## PROBLEM TO WORK ON
Beneath this instruction is a listing. Transcribe from it only the stretch from the line with "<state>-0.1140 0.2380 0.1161" through the line with "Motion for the", both end lines included, exactly as written.

**** DATA EXCERPT ****

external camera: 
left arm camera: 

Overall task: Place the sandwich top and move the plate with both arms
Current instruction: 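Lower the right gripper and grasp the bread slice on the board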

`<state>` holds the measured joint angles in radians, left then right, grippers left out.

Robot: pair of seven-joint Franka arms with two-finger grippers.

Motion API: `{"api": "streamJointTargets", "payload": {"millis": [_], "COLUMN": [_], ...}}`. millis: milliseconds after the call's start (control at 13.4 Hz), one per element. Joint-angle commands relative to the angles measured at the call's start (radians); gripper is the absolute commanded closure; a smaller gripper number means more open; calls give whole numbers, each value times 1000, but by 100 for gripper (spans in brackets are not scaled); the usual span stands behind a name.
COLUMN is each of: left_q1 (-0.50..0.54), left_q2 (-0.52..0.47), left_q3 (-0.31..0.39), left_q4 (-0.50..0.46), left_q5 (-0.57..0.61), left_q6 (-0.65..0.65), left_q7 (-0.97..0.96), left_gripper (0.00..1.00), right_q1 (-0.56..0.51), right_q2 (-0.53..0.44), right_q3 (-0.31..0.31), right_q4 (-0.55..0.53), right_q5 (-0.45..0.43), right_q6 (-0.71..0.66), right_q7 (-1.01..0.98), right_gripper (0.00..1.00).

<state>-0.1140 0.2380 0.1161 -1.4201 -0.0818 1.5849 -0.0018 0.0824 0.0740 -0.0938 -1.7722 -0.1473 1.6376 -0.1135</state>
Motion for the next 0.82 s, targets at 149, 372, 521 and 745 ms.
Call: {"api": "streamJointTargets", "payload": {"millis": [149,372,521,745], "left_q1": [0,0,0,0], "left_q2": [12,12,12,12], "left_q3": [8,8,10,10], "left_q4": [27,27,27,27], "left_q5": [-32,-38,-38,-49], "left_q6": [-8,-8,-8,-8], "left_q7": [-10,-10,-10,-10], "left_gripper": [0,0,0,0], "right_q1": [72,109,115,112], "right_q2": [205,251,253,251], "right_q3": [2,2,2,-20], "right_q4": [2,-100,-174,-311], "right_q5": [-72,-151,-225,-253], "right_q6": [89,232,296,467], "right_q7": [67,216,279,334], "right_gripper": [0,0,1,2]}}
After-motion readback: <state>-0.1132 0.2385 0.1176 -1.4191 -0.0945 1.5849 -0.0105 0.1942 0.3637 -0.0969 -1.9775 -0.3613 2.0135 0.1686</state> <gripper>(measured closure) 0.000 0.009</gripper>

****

## REPLY
<state>-0.1140 0.2380 0.1161 -1.4201 -0.0818 1.5849 -0.0018 0.0824 0.0740 -0.0938 -1.7722 -0.1473 1.6376 -0.1135</state>
Motion for the next 0.82 s, targets at 149, 372, 521 and 745 ms.

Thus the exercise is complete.